Caca

Nunca entendíamos lo que nuestro profesor de anatomía humana nos decía sobre la importante función que desempeña para el cuerpo, el sistema digestivo. Ni mucho menos lo cardinal que es la caca para el buen ejercicio de nuestro cuerpo.

Acostumbrados, como lo estamos, de señalar a la caca como algo feo y despreciable, criterio éste influido por una sociedad moralmente miope y de unos valores mal entendidos, concordábamos con este juicio sin saber del error en que yacíamos.

Al paso del tiempo hemos comprendido que la caca es un órgano del cuerpo y que es vital para que éste exista. La caca la llevamos dentro a todos los lugares a donde acudamos: cargamos con ella al templo, a la cantina, a la universidad, al lecho nupcial, a las fiestas, a las más elegantes reuniones y, por último, nos la llevamos al panteón.

En ella se reflejan muchas enfermedades y si la caca se enferma también nosotros nos enfermamos. Si no hacemos caca podemos morir. Nacimos y morimos con excremento, vivimos con él, es nuestro compañero inseparable, el ángel de nuestra guarda pues la caca nos quita muchos males.

Cuando al baño vayamos a tirar la caca y si ésta huele mal, no hay que molestarnos sino más bien agradecerle que haya salido para darle el lugar a otra. La caca es humilde, sumisa, silenciosa pero es hermosa. No nos avergoncemos de ella y rindámosle tributo fiel y fervoroso pues .más sano está el que caga más.

Perdamos ese falso juicio sobre ella y démosle todo nuestro cariño y el más absoluto respeto. Antes de dormir pidamos que de cagar jamás dejemos pues ella es vida y trascendencia. Los más altos y nobles pensamientos, los más apasionados sentimientos y la voluntad más acerada se producen por la caca.
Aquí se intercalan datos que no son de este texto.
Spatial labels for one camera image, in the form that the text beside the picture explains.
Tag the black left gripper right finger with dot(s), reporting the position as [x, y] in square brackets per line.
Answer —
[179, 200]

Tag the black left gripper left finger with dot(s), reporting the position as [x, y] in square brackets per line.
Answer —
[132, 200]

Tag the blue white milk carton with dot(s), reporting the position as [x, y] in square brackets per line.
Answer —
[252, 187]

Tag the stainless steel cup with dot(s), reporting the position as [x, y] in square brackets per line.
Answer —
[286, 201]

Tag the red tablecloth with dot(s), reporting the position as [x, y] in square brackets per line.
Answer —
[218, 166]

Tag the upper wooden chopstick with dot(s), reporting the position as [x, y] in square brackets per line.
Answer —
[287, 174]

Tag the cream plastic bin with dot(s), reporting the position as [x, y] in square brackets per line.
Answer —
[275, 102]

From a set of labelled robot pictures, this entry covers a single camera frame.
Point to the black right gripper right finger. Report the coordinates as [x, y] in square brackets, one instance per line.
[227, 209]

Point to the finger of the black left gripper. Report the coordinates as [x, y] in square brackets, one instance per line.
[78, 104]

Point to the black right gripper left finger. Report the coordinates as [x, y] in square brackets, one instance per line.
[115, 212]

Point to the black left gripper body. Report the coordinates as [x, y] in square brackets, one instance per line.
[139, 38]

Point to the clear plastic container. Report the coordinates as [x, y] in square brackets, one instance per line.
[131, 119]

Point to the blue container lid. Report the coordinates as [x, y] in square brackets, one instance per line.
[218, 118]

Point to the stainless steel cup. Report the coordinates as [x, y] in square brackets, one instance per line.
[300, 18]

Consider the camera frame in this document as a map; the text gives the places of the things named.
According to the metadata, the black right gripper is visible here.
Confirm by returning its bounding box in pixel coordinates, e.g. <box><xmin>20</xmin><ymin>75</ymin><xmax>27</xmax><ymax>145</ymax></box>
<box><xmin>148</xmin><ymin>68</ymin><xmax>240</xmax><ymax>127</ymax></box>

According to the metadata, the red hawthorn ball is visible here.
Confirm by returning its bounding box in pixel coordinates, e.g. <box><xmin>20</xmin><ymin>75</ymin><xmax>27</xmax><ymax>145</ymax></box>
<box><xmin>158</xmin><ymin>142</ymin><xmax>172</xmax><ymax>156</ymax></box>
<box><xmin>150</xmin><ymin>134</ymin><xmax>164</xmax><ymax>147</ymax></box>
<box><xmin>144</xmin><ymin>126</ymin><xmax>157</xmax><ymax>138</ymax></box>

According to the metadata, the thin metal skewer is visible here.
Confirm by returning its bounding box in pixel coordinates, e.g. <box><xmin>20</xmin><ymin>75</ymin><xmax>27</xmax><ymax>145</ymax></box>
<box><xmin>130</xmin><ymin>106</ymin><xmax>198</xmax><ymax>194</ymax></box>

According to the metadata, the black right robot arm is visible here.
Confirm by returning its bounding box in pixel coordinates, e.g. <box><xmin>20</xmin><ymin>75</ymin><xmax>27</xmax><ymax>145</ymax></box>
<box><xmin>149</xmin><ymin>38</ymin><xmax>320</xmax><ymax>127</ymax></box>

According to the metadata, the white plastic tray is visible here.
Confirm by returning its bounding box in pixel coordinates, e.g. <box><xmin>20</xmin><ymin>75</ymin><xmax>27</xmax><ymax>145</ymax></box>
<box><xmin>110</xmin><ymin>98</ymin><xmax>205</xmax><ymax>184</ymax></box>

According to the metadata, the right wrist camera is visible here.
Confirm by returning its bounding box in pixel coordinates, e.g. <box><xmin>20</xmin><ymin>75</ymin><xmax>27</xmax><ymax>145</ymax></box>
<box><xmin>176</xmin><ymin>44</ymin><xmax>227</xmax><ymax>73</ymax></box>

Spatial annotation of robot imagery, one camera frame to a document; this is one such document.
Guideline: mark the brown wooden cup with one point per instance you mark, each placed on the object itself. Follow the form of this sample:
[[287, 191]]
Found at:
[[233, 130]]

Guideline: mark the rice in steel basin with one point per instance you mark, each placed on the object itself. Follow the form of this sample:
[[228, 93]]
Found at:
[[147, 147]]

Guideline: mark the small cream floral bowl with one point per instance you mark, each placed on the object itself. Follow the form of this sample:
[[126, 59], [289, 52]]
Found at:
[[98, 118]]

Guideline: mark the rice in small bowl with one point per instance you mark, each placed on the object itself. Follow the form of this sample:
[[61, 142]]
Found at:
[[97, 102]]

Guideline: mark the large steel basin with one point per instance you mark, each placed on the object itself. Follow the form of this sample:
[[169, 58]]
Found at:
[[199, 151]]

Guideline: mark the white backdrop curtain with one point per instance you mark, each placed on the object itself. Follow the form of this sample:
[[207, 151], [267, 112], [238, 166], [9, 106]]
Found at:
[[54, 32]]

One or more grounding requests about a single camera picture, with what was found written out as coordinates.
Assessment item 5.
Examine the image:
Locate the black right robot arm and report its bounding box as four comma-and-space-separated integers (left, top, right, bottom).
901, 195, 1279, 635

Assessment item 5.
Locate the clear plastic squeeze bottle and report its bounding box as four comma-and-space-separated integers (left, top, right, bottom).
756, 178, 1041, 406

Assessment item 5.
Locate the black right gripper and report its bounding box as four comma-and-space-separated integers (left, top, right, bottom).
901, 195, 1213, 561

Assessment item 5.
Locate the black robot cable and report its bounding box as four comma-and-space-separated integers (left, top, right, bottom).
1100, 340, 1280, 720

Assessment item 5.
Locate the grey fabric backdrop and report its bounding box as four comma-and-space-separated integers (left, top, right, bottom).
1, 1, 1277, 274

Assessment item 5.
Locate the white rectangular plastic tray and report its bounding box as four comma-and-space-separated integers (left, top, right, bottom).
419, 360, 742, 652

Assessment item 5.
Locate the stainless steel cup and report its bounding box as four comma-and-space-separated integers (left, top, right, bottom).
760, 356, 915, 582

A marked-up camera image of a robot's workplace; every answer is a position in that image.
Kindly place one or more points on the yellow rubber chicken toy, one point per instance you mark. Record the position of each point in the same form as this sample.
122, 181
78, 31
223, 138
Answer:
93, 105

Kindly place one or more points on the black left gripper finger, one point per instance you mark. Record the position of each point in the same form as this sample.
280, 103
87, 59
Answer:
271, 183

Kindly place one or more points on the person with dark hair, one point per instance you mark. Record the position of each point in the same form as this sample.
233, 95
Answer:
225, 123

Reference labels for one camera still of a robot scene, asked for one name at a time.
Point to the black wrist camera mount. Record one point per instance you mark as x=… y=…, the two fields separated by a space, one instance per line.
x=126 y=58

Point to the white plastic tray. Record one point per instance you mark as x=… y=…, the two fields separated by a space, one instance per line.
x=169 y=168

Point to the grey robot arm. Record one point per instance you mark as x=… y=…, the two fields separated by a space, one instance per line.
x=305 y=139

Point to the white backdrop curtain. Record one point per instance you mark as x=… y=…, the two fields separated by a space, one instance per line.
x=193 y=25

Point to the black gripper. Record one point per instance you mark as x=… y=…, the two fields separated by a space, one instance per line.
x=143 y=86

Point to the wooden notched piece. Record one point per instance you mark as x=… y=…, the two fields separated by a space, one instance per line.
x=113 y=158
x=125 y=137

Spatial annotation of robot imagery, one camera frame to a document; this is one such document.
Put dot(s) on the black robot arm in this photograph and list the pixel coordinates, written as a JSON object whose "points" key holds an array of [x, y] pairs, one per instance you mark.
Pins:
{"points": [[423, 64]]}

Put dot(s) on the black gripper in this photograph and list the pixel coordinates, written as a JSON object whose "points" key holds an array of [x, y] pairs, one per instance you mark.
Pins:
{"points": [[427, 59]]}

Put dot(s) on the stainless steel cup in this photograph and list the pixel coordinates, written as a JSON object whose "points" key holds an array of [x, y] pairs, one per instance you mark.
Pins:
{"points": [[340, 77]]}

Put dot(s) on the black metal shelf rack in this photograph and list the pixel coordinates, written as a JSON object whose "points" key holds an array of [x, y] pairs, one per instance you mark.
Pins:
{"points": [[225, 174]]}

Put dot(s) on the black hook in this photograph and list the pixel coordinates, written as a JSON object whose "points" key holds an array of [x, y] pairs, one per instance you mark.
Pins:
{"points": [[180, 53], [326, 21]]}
El que no caga no piensa, no ama y no trabaja, es un parásito y, de modo contrario, el que más caga es el más sabio, el más apasionado amante y el más tenaz trabajador.

El lema ya no es piensa, ama y trabaja, sino simplemente: caga.

Rinde el más completo sometimiento al wc, pues éste el sepulcro de tan insigne diosa: la caca. Híncate, cada vez que puedas, e inclina tu frente cada que pases ante tu excusado pues en él has dejado parte de tu vida.

Consulta a tu médico y al veraz filósofo. Pronto lo comprenderás.